**Problem statement**
The word "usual" occurs in some of the lines below; copy each of those lines.

**Exercise data**
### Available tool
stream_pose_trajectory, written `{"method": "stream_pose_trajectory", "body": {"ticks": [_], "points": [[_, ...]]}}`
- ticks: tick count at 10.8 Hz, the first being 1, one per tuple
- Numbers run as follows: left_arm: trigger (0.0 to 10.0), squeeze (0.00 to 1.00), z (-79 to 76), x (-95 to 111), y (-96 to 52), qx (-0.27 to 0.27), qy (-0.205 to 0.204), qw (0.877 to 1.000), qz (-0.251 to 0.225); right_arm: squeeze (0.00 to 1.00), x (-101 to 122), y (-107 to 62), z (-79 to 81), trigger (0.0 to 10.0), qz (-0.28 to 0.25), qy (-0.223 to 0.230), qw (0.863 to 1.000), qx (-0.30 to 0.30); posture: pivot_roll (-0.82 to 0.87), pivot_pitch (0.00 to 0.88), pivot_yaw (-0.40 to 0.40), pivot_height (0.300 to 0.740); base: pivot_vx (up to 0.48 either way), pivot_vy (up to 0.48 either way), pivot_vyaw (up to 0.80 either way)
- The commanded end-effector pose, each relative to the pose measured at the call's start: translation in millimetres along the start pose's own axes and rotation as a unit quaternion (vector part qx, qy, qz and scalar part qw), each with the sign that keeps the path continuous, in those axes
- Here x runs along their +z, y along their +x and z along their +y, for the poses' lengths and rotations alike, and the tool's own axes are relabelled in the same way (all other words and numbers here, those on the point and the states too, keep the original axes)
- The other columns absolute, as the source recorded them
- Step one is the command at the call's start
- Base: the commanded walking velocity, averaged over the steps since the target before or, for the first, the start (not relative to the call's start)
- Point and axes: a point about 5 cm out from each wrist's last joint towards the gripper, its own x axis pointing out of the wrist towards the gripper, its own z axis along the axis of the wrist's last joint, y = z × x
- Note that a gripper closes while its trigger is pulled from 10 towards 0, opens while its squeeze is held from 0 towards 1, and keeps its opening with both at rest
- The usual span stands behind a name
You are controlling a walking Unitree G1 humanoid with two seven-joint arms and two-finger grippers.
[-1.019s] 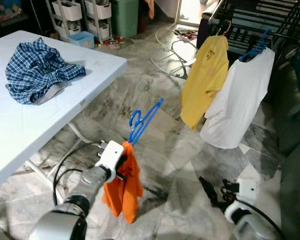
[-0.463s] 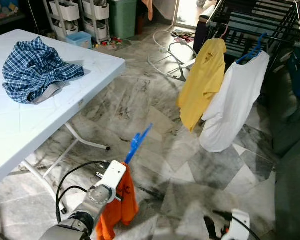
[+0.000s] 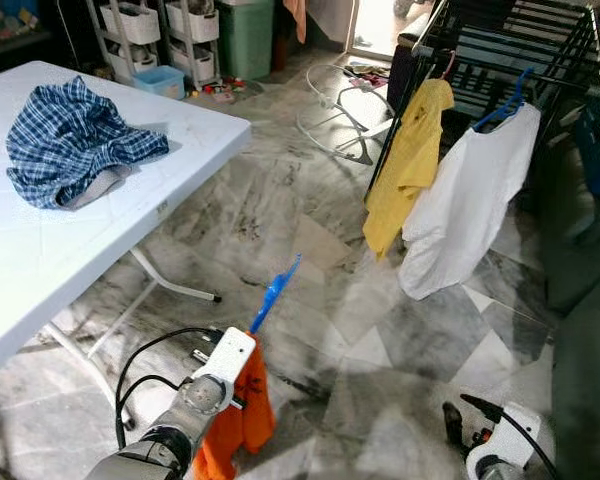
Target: Hang hanger
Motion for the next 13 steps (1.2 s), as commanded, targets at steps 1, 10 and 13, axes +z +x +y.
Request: {"method": "stream_pose_trajectory", "body": {"ticks": [1,10,13], "points": [[4.6,0.00,-2.2,8.3,1.9,-0.008,0.017,1.000,-0.007,0.84,-5.4,-2.8,-4.8,10.0,0.003,0.021,1.000,-0.018,0.06,0.000,-0.045,0.740,0.000,0.000,0.00],[10.0,0.00,-42.0,16.6,3.1,-0.081,0.079,0.993,-0.014,0.12,-32.0,-33.3,-42.7,10.0,-0.038,0.054,0.990,-0.122,-0.17,0.000,0.066,0.740,0.000,0.000,-0.05],[10.0,0.00,-46.3,18.5,3.2,-0.089,0.082,0.993,-0.013,0.11,-31.9,-35.6,-40.1,10.0,-0.054,0.042,0.990,-0.122,-0.21,0.000,0.092,0.740,0.000,0.000,0.00]]}}
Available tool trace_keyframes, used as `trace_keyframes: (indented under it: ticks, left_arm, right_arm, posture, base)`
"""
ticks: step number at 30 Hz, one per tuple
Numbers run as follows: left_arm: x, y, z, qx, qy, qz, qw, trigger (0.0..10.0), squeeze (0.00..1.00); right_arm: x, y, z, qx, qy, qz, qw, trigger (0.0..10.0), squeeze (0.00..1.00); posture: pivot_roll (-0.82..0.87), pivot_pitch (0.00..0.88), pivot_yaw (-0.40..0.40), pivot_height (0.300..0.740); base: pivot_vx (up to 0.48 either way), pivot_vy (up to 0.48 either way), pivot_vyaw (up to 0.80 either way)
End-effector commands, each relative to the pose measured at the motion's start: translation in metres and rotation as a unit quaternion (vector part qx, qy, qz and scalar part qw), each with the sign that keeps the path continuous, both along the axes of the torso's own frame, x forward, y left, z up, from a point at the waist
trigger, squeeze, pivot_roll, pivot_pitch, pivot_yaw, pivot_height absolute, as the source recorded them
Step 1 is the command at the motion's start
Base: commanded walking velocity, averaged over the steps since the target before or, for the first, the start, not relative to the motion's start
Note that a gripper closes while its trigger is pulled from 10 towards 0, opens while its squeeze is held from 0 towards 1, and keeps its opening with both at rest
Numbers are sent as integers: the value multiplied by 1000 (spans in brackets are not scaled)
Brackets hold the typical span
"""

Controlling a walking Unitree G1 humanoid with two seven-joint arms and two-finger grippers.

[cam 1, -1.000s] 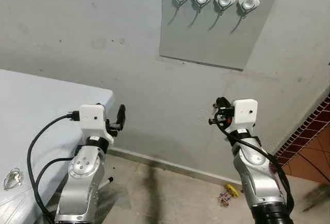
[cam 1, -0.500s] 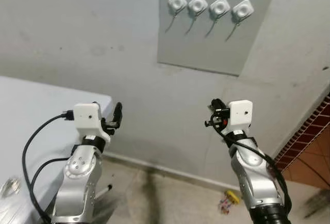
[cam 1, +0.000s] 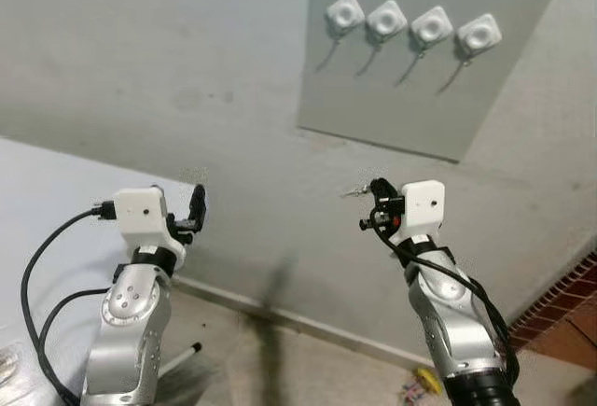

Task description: Hang keys on a hook

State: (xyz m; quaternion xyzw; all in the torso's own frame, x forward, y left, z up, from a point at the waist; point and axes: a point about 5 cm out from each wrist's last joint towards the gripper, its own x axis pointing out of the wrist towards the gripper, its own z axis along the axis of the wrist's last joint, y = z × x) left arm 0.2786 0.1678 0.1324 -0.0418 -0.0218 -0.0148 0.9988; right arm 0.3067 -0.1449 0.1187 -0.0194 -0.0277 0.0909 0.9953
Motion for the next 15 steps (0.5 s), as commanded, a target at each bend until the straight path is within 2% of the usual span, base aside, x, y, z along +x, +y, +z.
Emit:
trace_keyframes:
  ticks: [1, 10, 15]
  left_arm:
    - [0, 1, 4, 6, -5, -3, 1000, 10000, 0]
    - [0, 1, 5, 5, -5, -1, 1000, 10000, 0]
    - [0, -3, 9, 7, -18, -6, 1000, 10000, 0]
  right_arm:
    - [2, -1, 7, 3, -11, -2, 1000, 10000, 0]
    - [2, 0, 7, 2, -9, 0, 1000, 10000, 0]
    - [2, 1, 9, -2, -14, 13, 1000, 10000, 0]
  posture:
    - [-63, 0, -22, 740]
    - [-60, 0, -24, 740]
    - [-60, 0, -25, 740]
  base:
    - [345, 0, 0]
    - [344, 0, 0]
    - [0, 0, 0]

**The answer**
- The usual span stands behind a name
Motion for the next 15 steps (0.5 s), as commanded, a target at each bend until the straight path is within 2% of the usual span, base aside, x, y, z along +x, +y, +z.

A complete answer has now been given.